Londres se equivocó al liberar a los presos del IRA en el año 2000, antes de la entrega de las armas. Pero aprendió la lección. La ilegalización de Batasuna aún puede jugar un papel similar al de la suspensión de la autonomía norirlandesa. Otegi sólo podrá recuperar su estatus legal y la influencia (y las subvenciones) de su partido si convence a ETA de que se disuelva.
Ibarretxe anuncia contactos discretos con Batasuna. Si los anuncia, ya no son discretos. Lo que importa del asunto es el reconocimiento fáctico de esa formación como una más, pese a su ilegalización. Se trata de una actitud contradictoria con el objetivo de conseguir que el brazo político de ETA fuerce a su brazo armado a disolverse. Otegi trató ayer de esquivar el asunto invitando al Gobierno a hablar directamente con ETA, y adelantando que la «superación del conflicto» pasa por la autodeterminación y el reconocimiento de Euskal Herria como sujeto político.
La experiencia irlandesa es ilustrativa: el abandono de la lucha armada por parte del IRA ha sido consecuencia del convencimiento alcanzado por políticos profesionales como Gerry Adams o Martin McGuinness de que para seguir siéndolo tendrían que conseguir el fin de la violencia. Sin ese requisito no se levantaría la suspensión de la autonomía de Irlanda del Norte, decidida por Londres a causa de la persistente negativa del IRA a entregar las armas. No podrían ocupar sus escaños en el Parlamento de Stormont ni participar en el Gobierno autonómico. E incluso podrían ser arrastrados por el desprestigio cosechado por el IRA a causa de sus actividades mafiosas.
En febrero pasado, el ministro de Justicia de la República de Irlanda, Michael McDowell, declaró que Gerry Adams formaba parte de la dirección del IRA. Era la primera vez que un responsable político lo decía en público, y esa audacia se consideró una manifestación del hartazgo social hacia el IRA y el Sinn Fein que crecía en las dos Irlandas; sobre todo desde que la Comisión Internacional de Control expresó su convicción de que el atraco al Northern Bank (38 millones de euros) había sido obra del IRA con conocimiento de Sinn Fein; y desde que se supo que miembros de esa banda eran los autores del asesinato en un pub de Belfast del simpatizante republicano Robert McCartney, lo que provocó una especie de sublevación de barrio contra los matones. En marzo, el Parlamento británico suspendió por un año las subvenciones al Sinn Fein por las «operaciones paramilitares y criminales» del IRA. A fines de ese mes, Adams pidió de manera directa a sus ex compañeros de armas que las abandonasen.

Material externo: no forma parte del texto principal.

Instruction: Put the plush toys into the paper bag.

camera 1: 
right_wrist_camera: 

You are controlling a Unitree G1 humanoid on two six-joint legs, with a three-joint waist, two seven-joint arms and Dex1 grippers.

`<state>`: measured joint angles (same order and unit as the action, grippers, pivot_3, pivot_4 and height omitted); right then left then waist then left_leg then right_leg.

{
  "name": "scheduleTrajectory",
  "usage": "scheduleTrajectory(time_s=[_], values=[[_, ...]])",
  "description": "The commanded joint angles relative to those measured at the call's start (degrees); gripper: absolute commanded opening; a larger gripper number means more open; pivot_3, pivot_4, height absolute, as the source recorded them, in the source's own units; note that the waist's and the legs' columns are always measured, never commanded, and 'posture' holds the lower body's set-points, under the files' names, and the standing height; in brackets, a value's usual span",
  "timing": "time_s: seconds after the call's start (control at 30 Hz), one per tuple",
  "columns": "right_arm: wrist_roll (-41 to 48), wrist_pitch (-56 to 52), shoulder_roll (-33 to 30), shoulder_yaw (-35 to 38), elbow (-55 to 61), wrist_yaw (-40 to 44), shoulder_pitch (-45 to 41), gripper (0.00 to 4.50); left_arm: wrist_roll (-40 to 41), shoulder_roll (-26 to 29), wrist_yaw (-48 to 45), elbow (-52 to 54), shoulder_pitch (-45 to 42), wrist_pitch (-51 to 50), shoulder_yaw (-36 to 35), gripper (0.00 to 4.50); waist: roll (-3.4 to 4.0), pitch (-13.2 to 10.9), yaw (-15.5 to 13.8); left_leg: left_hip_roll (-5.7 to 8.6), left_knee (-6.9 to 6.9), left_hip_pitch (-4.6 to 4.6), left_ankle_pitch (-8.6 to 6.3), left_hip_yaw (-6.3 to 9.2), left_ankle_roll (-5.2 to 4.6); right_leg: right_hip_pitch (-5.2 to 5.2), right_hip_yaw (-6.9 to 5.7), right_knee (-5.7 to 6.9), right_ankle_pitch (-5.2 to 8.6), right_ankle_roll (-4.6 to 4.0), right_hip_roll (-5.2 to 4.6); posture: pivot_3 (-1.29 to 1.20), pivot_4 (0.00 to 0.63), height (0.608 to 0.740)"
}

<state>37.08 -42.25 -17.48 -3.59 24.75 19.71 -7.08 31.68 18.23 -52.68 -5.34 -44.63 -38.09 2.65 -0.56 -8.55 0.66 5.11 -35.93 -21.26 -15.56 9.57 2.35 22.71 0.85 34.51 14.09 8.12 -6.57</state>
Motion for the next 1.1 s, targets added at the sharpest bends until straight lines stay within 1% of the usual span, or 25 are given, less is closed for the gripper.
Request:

Londres se equivocó seguramente al acordar la liberación de todos los presos del IRA en el año 2000, antes de la entrega de las armas. Pero aprendió la lección y no cedió a las presiones para levantar la suspensión de la autonomía, decidida en octubre de 2002.
La ilegalización de Batasuna ha jugado, y aún puede hacerlo, un papel similar al de esa suspensión. Un político como Otegi sólo podrá recobrar su estatus legal, participar directamente en las elecciones y recuperar la influencia (y las subvenciones) que su partido tuvo en los ayuntamientos si convence a ETA de que se disuelva. El principal factor de convencimiento es la eficacia policial, pero será difícil que una banda con tantos años e intereses detrás interiorice que ha llegado la hora de la retirada si no se lo exige su brazo político. El momento es propicio, tras 27 meses sin muertos. Es bastante probable que la ausencia de atentados mortales desde la declaración de Anoeta guarde relación con la presión de su brazo político para que ETA no arruine con un asesinato su esperanza de relegalización antes de las municipales de 2007.
La actitud de Ibarretxe es, por ello, incoherente. Si se desea incorporar a una posible mesa de partidos al independentismo radical «en un escenario de ausencia de violencia», lo lógico será evitar cualquier gesto que ese mundo pueda interpretar como prueba de que puede eludir las consecuencias de la ilegalización sin forzar la retirada de ETA o desmarcarse claramente de ella. Nada favorece tanto a las fuerzas que aspiran a moverse con un pie dentro y otro fuera del sistema como una aplicación imprecisa de la ley, que permite autorizar o no las manifestaciones convocadas por un partido ilegal, según criterios variables. Siempre se ha dicho que un motivo del fracaso de las conversaciones de Argel (1989) fue dejar creer a ETA que tenía garantizada la liberación de los presos con sentarse a la mesa, lo que hizo que plantease contrapartidas políticas imposibles. Consentir la legalización por vía de hecho sería repetir, ampliado, aquel error.